Brown further bolstered his academic credentials in earning a CHDS master’s degree. His award-winning thesis, "Freed: Ripples of the Convicted and Released Terrorist in America," explored the societal implications of releasing convicted terrorists after they have served their prison sentences.

Kathleen Kiernan of the CHDS faculty introduced Brown to INSA, as an opportunity to stay intellectually engaged in homeland security issues. "Michael symbolizes the true magic of CHDS, a practitioner environment in which earned experience fueled with a passion to change the world is backed with academic rigor and the results are evident," Kiernan said. "Michael has made a significant contribution to the literature base and has compelled a public confrontation and a dialog on a threat heretofore nearly invisible."

Brown participated in a working group comprised of homeland security professionals in writing an INSA white paper titled "Intelligence to Protect the Homeland," published for the ten year anniversary of 9/11.

He likens that working group experience to a CHDS classroom: "We had the opportunity to debate real-time issues about homeland security intelligence with professionals from multiple disciplines.
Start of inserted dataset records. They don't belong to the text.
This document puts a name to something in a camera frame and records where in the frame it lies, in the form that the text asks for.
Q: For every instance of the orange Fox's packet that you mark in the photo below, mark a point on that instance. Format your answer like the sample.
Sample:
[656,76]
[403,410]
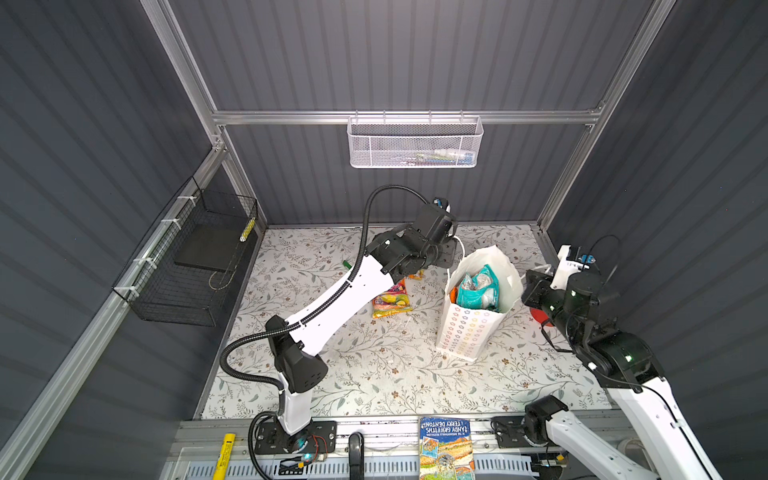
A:
[418,275]
[393,301]

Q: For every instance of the colourful book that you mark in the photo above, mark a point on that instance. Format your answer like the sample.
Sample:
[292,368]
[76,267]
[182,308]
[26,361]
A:
[445,449]

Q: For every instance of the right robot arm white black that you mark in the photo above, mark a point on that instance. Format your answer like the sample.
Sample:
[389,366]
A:
[633,378]

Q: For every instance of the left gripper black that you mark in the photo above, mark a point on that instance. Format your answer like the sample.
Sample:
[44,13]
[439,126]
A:
[447,247]

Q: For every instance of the white paper gift bag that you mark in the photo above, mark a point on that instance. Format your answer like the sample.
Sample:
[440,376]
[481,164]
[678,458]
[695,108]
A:
[464,333]

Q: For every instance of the black wire basket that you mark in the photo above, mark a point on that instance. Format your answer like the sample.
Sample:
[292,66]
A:
[194,263]

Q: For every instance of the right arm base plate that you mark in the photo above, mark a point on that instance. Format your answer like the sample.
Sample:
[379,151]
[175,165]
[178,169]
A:
[518,431]

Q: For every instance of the black handle tool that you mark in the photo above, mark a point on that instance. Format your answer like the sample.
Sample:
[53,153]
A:
[356,460]

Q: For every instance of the red pencil cup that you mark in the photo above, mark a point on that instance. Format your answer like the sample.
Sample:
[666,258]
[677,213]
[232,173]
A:
[541,317]

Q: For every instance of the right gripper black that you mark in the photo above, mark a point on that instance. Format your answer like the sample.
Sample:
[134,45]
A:
[538,282]

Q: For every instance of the white wire mesh basket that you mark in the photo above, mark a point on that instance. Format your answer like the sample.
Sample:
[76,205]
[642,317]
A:
[414,142]

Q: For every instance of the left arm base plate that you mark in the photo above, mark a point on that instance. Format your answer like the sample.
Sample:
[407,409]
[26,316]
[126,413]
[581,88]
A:
[316,437]

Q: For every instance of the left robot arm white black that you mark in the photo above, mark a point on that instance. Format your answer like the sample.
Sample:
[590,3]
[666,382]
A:
[297,353]

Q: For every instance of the teal snack packet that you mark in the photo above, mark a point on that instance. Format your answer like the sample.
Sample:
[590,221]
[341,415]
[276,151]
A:
[479,291]

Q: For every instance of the yellow marker in basket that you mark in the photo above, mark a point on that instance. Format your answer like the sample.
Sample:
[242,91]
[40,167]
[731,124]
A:
[247,230]

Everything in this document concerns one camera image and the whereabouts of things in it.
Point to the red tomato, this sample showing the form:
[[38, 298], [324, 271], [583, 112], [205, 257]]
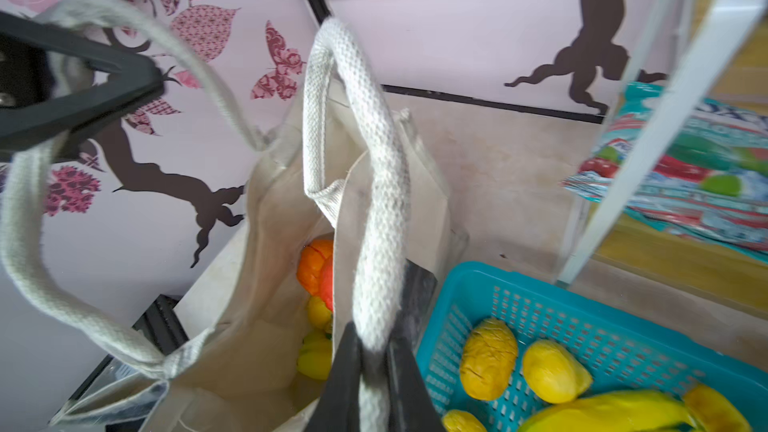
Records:
[[325, 289]]

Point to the lower green white candy bag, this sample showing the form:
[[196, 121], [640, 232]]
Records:
[[709, 185]]

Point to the yellow lemon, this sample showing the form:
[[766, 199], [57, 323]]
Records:
[[461, 421]]

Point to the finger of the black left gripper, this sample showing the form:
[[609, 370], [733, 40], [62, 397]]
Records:
[[53, 81]]

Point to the brownish yellow mango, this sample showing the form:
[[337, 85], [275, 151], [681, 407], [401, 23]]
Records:
[[488, 360]]

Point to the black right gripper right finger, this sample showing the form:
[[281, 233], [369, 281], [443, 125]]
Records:
[[411, 407]]

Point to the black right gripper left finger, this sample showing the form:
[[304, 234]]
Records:
[[338, 407]]

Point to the white wooden two-tier shelf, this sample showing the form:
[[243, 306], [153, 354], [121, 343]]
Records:
[[711, 271]]

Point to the yellow pear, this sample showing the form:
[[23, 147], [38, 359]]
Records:
[[712, 412], [553, 373]]

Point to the yellow banana bunch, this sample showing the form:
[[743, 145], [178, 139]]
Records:
[[315, 355], [628, 410]]

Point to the orange bell pepper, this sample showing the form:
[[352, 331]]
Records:
[[313, 258]]

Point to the cream canvas grocery bag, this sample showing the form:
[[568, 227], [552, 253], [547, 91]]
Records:
[[342, 166]]

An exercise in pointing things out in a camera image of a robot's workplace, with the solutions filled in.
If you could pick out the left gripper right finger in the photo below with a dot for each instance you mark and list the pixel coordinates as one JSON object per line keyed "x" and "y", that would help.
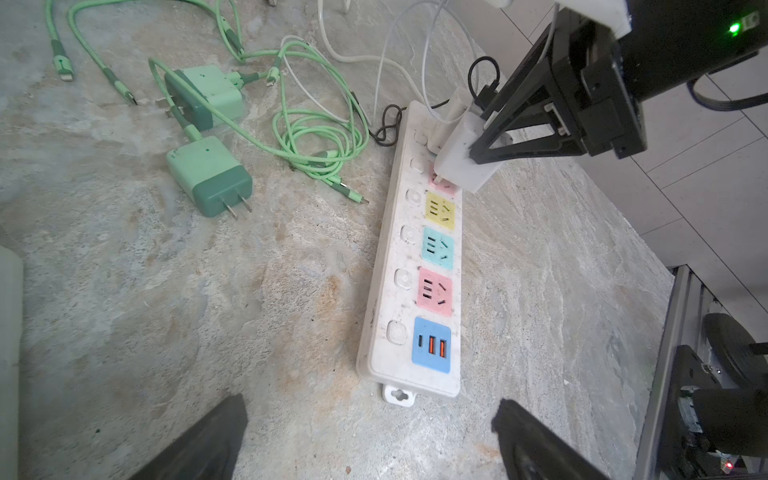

The dynamic was somewhat similar to what I experienced at NPS/CHDS."

Brown cited professors Lauren Wollman and Kathleen Kiernan for their unwavering guidance and support. Moreover, Brown credits his CHDS experience for enhancing critical thinking skills through understanding the taxonomical phases of learning. Additionally, interacting with fellow students from a diverse range of professions was helpful in understanding differing perspectives.

"It is a very simple concept but it’s something I have internalized – being able to recognize the different frames people have, and how those frames shape them," Brown said. "Everybody comes from a different place. The NPS/CHDS classroom taught me to clearly recognize the similarities and nuances between disciplines, and broadened my conceptual thinking. It has helped me recognize the gaps between perspectives and also avoid ‘group-think.’"
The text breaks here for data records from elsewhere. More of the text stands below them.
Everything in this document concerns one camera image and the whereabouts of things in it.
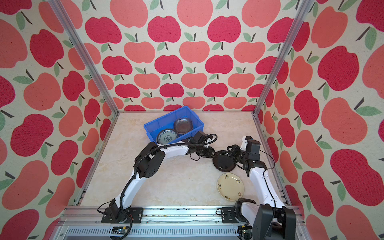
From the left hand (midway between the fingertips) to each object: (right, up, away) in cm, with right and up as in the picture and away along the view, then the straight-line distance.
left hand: (218, 158), depth 92 cm
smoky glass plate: (-23, +20, +18) cm, 36 cm away
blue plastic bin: (-35, +23, +15) cm, 45 cm away
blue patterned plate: (-35, +13, +11) cm, 39 cm away
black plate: (+3, -2, +1) cm, 4 cm away
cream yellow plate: (+5, -14, -10) cm, 18 cm away
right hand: (+7, +7, -7) cm, 12 cm away
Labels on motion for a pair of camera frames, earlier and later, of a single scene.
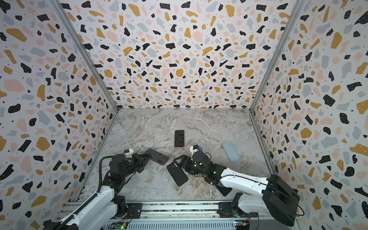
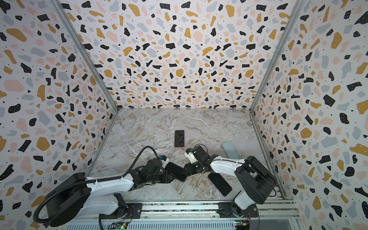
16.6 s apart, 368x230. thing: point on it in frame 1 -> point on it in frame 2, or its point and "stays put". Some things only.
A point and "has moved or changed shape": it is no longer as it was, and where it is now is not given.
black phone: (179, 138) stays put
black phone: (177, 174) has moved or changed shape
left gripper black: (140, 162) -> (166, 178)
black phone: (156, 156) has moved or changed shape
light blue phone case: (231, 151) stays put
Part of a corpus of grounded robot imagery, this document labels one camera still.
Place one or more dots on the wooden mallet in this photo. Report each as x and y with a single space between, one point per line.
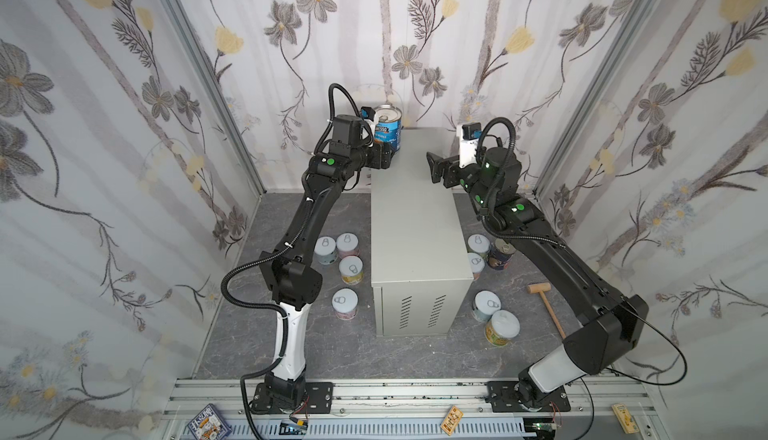
541 289

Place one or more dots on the white-lid pink can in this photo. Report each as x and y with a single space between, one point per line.
345 303
347 244

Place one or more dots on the aluminium corner wall post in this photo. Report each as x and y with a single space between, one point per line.
629 31

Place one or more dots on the yellow tag right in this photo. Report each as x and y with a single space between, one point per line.
625 419

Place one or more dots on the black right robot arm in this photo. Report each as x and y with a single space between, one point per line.
611 322

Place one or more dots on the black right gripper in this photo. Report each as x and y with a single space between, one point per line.
450 170

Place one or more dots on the dark can with gold lid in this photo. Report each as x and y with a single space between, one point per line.
499 254

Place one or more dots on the white-lid teal can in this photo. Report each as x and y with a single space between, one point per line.
325 251

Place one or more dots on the blue printed card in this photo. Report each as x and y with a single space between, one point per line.
209 424

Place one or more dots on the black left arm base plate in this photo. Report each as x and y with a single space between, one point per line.
317 400

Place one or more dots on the white cable duct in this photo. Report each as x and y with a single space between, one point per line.
396 428

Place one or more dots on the small orange tag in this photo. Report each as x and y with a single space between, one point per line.
451 420

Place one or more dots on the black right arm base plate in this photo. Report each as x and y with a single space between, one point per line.
513 396

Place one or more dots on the white-lid green label can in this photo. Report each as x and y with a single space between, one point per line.
479 244

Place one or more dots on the green orange label can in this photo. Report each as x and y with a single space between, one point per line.
502 328

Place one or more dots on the blue label soup can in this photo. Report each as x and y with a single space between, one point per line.
388 125

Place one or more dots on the white-lid yellow can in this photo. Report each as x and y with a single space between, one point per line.
351 269

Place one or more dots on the white-lid grey can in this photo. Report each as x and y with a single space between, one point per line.
485 304

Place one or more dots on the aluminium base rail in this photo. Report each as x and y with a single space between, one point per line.
591 398

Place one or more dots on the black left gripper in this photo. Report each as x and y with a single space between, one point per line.
384 155

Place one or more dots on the left corner wall post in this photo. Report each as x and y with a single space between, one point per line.
204 71

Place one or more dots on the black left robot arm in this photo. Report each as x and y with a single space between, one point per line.
345 148

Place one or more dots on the grey metal cabinet box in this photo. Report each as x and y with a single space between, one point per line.
419 269

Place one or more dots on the white-lid pink can front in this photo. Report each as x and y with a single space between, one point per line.
345 303

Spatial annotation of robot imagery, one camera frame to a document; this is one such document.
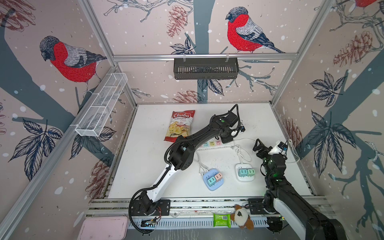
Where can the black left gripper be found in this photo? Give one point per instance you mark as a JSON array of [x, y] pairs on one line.
[[225, 141]]

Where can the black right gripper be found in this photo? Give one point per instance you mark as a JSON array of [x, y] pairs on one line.
[[265, 151]]

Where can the white long power strip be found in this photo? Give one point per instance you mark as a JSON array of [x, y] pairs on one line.
[[215, 144]]

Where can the white square power socket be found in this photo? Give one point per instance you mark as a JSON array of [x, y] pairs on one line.
[[244, 166]]

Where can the green plug adapter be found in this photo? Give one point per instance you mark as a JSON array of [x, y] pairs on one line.
[[250, 172]]

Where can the pink plug adapter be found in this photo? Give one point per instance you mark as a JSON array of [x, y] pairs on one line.
[[218, 177]]

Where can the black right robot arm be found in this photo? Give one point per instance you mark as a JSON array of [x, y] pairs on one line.
[[281, 197]]

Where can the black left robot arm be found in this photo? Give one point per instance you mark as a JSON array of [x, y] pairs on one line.
[[180, 155]]

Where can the blue square power socket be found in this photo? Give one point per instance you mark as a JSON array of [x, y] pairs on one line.
[[209, 174]]

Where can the red Chuba cassava chips bag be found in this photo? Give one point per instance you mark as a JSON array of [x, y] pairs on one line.
[[180, 125]]

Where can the brown white plush toy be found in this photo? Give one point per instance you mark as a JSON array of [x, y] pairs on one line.
[[241, 218]]

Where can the green wet wipes pack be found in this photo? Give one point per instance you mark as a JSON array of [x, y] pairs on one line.
[[222, 220]]

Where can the pink tray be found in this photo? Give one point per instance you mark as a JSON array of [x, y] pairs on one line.
[[104, 228]]

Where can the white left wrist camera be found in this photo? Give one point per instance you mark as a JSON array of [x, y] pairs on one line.
[[240, 129]]

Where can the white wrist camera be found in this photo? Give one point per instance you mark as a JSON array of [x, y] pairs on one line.
[[240, 129], [279, 148]]

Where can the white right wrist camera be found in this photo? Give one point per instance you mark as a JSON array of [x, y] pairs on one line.
[[279, 148]]

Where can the black hanging wire basket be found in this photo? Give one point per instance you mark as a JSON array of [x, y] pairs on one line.
[[206, 68]]
Amid the career and academic achievements, Brown has never forgotten that day in 1985 when he learned of his father’s death. This past summer, he worked with a group called Project Common Bond which works with children who have lost family members to terrorist acts. He noted that the world that seemed so far-flung 26 years ago has become smaller because of technology.

"In 1985 there was no Internet; it was all very lonely," he said. "Now, the world is a much smaller place. We’re more connected on this planet than we have ever been. With that connectivity comes great things because we are engaged with each other. But it also introduces challenges. As we have more contact, we have more conflict. This is why the CHDS program is amazing – to recognize that conflict and identify solutions to resolve it."